◆ INSTRUCTIONS TO FOLLOW: Report each line below that carries the word "document".

--- START ---

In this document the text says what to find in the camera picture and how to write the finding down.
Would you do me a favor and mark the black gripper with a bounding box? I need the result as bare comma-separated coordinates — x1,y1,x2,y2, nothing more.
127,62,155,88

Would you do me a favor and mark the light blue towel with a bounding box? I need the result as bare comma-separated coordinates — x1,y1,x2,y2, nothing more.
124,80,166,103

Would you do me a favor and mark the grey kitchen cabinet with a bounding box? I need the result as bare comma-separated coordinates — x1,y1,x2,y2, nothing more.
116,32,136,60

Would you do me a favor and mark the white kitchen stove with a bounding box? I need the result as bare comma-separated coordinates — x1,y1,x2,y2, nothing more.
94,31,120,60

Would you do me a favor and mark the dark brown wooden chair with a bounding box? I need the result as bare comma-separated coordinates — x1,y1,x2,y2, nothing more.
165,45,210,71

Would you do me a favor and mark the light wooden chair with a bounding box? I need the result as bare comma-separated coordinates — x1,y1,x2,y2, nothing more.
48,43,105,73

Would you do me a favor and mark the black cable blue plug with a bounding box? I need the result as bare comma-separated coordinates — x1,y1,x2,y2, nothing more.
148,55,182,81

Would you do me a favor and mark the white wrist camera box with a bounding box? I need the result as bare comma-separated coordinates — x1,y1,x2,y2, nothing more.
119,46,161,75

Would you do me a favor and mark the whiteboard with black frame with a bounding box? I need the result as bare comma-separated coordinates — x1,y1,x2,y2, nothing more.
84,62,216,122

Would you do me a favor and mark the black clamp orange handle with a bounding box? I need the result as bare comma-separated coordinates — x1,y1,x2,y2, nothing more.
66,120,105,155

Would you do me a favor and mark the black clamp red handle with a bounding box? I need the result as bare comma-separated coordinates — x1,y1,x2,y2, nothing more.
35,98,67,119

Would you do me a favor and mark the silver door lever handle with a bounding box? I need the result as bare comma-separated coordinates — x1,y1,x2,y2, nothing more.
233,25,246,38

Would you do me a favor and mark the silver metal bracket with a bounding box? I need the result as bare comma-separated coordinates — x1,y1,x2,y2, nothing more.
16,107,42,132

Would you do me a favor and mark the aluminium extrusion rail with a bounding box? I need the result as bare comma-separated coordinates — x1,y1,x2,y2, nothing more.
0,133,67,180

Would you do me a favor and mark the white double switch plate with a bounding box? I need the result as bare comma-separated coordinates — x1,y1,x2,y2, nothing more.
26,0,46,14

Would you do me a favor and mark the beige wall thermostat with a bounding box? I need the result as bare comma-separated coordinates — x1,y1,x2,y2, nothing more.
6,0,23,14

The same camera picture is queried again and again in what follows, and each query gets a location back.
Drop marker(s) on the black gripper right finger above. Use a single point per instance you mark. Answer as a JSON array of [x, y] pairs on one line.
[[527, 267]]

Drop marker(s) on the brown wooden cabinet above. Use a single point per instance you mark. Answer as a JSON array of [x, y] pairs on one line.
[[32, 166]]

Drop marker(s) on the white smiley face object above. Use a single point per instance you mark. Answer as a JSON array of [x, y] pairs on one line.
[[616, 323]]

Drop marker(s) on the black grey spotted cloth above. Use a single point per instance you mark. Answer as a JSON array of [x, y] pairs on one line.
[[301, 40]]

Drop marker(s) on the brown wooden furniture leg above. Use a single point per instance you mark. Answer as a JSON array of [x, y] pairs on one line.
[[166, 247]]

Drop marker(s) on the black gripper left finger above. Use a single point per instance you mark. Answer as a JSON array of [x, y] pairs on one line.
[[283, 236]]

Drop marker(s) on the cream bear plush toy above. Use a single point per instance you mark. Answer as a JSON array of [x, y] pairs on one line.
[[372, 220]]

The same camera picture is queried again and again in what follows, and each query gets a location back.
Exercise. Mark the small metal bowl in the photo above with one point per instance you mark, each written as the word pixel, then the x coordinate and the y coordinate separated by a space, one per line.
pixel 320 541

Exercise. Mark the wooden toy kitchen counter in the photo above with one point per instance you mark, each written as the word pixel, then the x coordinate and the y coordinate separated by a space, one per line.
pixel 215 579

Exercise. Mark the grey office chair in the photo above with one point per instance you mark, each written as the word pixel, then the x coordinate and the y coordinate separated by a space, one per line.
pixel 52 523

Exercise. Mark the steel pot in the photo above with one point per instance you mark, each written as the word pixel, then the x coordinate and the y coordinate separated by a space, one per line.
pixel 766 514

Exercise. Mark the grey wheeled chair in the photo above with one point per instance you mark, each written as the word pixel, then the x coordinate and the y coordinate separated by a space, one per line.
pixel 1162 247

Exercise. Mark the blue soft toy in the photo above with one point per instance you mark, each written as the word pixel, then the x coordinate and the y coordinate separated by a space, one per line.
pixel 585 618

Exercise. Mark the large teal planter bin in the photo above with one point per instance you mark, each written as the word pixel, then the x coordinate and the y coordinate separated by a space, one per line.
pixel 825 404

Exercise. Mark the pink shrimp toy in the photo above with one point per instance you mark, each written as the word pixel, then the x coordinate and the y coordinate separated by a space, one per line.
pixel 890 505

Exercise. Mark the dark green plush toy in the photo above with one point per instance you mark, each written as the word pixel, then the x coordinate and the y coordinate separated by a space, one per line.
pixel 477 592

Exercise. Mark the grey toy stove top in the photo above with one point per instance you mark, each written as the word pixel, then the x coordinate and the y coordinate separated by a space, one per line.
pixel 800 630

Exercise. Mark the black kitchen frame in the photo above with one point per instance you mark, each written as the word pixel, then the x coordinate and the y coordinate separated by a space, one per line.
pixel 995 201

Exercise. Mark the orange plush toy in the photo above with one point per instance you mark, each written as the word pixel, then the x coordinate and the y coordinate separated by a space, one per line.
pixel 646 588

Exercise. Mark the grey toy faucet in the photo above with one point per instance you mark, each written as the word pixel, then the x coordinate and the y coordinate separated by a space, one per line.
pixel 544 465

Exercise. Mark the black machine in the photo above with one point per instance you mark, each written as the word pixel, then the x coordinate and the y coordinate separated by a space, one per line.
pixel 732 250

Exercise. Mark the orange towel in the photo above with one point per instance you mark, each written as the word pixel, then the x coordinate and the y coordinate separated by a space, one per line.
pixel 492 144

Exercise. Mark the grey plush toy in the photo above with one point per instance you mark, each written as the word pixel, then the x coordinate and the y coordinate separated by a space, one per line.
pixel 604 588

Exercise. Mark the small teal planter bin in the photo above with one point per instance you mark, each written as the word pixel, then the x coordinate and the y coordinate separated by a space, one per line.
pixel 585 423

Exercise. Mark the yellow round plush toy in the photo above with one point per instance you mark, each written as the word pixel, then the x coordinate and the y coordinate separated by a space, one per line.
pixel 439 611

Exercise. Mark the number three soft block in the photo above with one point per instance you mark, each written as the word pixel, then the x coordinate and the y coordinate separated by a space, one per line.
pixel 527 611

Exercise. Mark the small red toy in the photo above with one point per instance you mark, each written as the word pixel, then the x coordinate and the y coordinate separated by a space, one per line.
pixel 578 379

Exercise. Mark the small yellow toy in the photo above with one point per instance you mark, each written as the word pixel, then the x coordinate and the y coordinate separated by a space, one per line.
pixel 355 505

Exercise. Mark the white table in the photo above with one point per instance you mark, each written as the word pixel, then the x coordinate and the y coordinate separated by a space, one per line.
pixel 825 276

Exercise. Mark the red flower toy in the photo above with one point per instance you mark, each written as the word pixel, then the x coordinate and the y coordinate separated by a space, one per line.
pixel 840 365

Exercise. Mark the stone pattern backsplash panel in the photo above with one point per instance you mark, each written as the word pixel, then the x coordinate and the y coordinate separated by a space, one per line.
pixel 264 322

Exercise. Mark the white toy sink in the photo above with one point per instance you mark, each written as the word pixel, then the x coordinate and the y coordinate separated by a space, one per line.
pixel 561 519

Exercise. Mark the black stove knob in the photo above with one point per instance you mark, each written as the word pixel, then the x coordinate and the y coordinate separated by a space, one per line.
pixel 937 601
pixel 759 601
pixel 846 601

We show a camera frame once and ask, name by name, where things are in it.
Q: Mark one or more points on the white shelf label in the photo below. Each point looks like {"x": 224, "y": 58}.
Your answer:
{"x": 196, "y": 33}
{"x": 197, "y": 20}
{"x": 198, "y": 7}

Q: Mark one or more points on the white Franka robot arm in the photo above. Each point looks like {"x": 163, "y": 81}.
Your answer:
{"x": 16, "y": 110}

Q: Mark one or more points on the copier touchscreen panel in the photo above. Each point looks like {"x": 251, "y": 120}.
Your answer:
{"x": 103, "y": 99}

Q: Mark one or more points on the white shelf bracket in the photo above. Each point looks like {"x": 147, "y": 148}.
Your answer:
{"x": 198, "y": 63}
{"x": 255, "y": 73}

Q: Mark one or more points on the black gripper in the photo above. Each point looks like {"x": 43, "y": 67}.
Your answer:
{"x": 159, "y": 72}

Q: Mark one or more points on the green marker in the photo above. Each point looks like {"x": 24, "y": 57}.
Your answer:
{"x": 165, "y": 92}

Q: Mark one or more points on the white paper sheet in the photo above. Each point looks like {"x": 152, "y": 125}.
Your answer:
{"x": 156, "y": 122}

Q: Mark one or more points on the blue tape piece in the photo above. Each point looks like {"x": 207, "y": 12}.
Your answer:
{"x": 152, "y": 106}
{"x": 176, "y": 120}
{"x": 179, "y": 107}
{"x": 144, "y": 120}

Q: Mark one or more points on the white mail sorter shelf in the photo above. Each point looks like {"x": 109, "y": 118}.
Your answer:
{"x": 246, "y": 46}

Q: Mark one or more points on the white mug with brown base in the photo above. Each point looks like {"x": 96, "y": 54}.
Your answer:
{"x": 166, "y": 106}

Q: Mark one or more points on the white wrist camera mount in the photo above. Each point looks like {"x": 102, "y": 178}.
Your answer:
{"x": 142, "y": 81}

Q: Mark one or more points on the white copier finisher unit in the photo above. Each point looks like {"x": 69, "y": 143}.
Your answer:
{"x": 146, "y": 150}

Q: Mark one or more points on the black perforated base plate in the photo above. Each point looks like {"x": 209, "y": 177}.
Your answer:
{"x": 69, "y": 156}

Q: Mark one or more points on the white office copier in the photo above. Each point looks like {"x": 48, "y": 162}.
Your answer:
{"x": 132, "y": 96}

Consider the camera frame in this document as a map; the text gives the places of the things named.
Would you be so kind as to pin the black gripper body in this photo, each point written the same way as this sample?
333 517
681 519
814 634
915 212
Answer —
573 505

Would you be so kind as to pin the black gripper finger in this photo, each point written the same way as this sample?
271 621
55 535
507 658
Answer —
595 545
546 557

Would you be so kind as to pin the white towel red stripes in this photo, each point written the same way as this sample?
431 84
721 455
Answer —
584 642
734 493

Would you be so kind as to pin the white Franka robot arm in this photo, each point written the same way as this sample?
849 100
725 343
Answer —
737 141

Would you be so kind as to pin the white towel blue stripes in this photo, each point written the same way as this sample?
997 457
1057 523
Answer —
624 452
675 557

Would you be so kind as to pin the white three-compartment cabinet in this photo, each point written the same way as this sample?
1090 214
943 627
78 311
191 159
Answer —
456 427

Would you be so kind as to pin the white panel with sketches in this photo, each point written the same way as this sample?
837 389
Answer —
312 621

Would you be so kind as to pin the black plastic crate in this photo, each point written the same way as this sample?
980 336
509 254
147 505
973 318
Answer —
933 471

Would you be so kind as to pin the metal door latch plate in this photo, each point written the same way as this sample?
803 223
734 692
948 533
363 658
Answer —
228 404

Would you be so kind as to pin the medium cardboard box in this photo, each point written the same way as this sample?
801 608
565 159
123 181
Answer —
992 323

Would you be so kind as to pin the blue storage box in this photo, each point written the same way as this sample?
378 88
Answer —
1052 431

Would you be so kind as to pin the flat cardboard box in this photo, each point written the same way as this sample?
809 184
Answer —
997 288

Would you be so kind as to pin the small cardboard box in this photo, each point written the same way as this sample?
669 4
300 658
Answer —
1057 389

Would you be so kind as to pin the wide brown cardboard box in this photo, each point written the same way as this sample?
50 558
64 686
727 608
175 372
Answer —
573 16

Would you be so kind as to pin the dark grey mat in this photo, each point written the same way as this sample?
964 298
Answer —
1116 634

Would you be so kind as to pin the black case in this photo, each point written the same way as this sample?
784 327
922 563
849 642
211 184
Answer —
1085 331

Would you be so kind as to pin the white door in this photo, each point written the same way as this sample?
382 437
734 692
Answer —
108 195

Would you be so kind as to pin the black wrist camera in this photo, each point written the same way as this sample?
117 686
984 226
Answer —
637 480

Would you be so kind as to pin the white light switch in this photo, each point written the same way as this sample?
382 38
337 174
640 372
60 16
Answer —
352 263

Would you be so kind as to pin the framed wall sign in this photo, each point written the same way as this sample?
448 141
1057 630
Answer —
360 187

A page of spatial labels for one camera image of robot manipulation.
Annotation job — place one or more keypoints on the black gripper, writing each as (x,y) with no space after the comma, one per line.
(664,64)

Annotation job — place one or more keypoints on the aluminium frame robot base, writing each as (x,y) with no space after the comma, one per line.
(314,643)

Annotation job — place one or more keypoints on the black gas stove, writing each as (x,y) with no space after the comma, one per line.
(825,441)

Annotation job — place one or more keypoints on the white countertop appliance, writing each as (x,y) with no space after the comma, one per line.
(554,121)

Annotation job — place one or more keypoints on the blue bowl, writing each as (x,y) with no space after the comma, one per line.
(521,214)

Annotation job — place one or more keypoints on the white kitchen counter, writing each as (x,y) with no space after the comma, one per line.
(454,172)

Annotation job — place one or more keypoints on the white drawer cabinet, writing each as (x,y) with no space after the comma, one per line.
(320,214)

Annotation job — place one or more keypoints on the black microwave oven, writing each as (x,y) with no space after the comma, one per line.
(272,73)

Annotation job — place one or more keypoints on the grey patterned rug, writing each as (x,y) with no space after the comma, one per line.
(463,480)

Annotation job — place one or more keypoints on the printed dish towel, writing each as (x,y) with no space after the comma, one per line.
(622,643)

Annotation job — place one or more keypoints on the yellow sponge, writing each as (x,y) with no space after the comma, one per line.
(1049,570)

--- END ---

◆ OUTPUT BELOW:
In this document the text says what to find in the camera picture and how to write the finding down.
Consider the camera frame in this document as a map; the text gives the places of the things named.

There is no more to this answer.